Good supported this approach, adding that payers increasingly value evidence of patient-preferred outcomes. He cited past experience where patient priorities diverged from physician assumptions and called for more deliberate patient engagement in trial design. On post-approval monitoring, he emphasized that the responsibility to connect the dots doesn’t end with approval. He called for use of registries, real-world evidence and value-based contracts to ensure that surrogate endpoints lead to genuine clinical benefit.

Wong-Rieger echoed this need for sustained patient engagement, particularly in post-market surveillance. She encouraged making patients part of the research team, with education and incentives to support data collection.

“Your job is not done when you get market approval.” Durhane Wong-Rieger

Q&A and call to action

The Q&A segment highlighted discomfort with the term ‘surrogate endpoint’ itself. Venable supported rethinking the language, suggesting that ‘novel endpoints’ or ‘alternative patient outcome measures’ may better capture the evolving scientific rigor and patient relevance behind these metrics. When asked how patients can assist in identifying outcomes and guiding measurement, Dashiell-Aje emphasized early and collaborative engagement. She explained that endpoint development requires cross-functional work between patients, scientists and clinicians to ensure concepts are not only relevant but also measurable and practical within clinical trials.

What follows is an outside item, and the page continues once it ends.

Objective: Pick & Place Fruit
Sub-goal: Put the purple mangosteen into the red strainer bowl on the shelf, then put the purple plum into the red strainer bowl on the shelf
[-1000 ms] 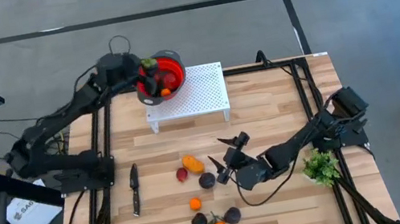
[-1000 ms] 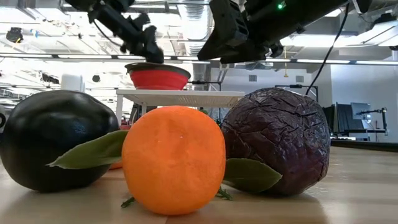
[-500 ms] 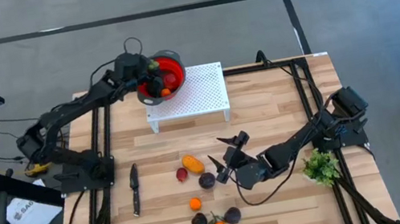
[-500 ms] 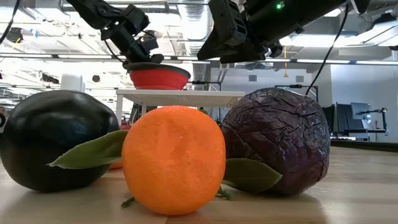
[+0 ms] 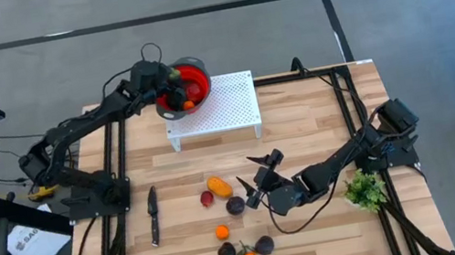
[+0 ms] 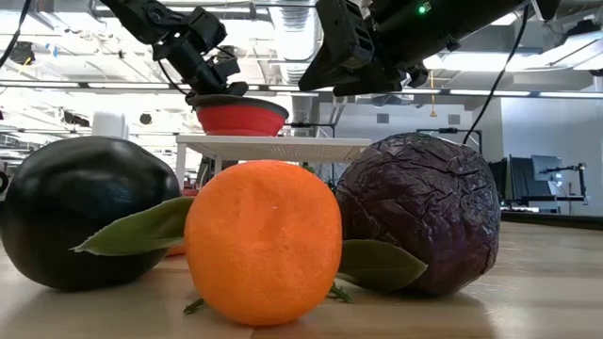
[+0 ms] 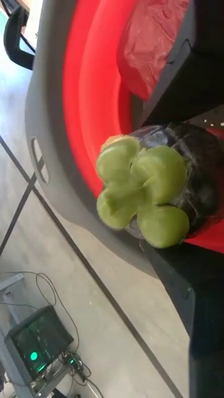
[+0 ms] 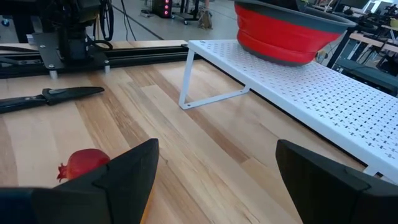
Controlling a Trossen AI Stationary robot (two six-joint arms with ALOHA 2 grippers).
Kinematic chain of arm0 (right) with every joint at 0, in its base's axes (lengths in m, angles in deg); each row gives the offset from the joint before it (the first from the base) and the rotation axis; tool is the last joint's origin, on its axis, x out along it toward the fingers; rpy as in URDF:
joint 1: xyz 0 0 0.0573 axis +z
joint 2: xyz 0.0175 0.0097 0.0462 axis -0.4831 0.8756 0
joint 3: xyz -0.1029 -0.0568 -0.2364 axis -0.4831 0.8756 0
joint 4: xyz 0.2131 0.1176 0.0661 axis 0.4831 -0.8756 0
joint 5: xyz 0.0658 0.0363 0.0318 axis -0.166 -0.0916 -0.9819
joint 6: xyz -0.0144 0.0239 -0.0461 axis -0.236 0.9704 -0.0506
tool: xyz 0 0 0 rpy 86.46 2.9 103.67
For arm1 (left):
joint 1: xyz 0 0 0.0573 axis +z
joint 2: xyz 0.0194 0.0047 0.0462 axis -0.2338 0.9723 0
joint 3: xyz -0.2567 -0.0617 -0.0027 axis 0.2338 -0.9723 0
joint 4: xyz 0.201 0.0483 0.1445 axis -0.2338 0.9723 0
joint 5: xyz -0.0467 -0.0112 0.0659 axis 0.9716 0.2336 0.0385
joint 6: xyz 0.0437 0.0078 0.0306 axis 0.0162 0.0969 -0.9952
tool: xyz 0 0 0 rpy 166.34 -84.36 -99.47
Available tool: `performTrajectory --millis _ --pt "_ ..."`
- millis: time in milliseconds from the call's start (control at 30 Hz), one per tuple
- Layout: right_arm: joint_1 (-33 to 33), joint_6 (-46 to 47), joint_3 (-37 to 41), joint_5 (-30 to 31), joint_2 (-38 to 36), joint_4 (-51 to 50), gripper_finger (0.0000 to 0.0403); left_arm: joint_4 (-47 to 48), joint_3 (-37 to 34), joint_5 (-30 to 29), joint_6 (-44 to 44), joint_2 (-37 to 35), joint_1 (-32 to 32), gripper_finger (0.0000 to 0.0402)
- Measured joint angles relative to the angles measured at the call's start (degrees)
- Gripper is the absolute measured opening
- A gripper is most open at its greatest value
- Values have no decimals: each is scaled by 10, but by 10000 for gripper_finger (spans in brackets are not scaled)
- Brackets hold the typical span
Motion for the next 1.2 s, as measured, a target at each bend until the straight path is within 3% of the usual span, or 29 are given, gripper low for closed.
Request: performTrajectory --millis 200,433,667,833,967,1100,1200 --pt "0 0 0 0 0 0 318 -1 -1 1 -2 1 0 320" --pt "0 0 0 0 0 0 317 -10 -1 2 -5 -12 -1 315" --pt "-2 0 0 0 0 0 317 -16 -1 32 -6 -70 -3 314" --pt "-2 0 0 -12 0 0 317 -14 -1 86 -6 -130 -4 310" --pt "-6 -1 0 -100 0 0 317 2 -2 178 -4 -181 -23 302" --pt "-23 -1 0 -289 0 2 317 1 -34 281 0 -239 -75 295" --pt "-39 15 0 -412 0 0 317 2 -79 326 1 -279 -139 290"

Returning to the topic of payer–industry collaboration, Good noted that early conversations can help guide evidence development and avoid misalignment. He commented that payers would welcome more engagement upfront, pointing to ‘coverage with evidence development’ models as one promising path.

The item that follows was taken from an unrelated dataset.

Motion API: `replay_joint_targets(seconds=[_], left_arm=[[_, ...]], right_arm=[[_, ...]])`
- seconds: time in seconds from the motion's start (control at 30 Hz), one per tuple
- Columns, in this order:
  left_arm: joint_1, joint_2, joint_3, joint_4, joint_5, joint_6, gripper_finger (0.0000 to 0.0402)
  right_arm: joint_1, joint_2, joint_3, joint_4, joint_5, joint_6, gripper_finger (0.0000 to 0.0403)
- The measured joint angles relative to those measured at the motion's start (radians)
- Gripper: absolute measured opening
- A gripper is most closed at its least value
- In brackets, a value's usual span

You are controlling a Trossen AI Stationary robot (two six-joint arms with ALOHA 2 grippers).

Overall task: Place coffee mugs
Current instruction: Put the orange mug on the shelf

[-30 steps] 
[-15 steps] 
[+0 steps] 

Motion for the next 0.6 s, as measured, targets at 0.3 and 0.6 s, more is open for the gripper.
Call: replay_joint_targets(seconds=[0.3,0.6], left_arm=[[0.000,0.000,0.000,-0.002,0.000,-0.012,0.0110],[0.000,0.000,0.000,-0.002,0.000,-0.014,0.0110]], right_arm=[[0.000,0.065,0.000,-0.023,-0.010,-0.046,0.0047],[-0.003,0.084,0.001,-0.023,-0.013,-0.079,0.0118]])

To close the session, each panelist offered a call to action:

• Dashiell-Aje: All stakeholders want to review robust evidence; the only way to do that is design studies that allow you to measure what matters most, in reliable, valid ways.
• Venable: Science has progressed and transformed patients’ lives, and we need to find better ways to define what ‘good’ looks like for patients; this is an ethical and equity imperative.
• Good: There is a need to complete the cycle; giving payers the evidence that connects surrogate endpoints to real outcomes. Don’t stop at approval.
• Wong-Rieger: Start talking about individualized indicators and outcomes measures. Use patients as their own measure of what they need and what they’re benefiting from.

Moderator Oehrlein closed with a reminder of ISPOR’s ongoing work on surrogate endpoint evaluation via the Surrogate Endpoint Statistical Evaluation for HTA Decision Making Task Force, and invited attendees to stay involved. Overall, the discussion underscored that while surrogate endpoints can dramatically shorten the time to patient access, their value ultimately hinges on the extent to which they reflect outcomes that matter most to patients and caregivers. By integrating patient perspectives early and continuously, the healthcare community can better align regulatory and HTA decisions with real-world needs, even under tight timelines.

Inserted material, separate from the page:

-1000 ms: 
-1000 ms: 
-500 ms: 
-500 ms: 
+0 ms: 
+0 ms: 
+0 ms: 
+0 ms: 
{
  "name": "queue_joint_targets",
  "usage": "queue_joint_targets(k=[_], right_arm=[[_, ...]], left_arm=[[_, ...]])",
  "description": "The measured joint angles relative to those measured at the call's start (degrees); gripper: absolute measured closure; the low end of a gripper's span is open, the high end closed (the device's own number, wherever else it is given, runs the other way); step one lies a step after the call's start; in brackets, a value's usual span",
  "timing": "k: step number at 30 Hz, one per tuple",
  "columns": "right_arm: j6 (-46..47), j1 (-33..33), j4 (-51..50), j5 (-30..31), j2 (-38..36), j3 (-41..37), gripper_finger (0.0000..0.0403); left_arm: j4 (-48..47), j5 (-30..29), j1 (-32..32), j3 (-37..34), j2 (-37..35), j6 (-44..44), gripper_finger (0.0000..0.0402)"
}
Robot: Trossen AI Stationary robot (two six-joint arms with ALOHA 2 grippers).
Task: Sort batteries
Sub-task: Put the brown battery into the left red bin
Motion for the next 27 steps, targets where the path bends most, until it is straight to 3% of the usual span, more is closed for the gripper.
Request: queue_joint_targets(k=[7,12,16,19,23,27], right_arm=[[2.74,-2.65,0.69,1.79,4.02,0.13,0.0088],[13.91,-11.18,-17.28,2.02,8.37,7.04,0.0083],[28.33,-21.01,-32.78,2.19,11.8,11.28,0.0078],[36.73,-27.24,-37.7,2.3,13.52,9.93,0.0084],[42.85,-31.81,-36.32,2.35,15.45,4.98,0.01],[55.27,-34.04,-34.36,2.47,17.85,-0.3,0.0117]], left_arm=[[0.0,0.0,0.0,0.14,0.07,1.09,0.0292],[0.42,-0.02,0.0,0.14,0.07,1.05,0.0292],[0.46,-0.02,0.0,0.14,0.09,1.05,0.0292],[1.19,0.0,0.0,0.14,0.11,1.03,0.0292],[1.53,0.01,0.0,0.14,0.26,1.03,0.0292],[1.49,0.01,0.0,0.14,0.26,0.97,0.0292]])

As the session drew to a close, Rob Abbott, CEO of ISPOR, returned to the stage to thank the panel and attendees for their engagement throughout the week. He highlighted several upcoming events that will continue the global conversation around health economics and outcomes research, including the ISPOR Real-World Evidence Summit in Tokyo, ISPOR Europe 2025 in Glasgow, and ISPOR 2026 in Philadelphia. With a call to action echoing the collaborative spirit of the conference, Abbott brought ISPOR 2025 to a close – celebrating the shared commitment to improving healthcare decision-making for all.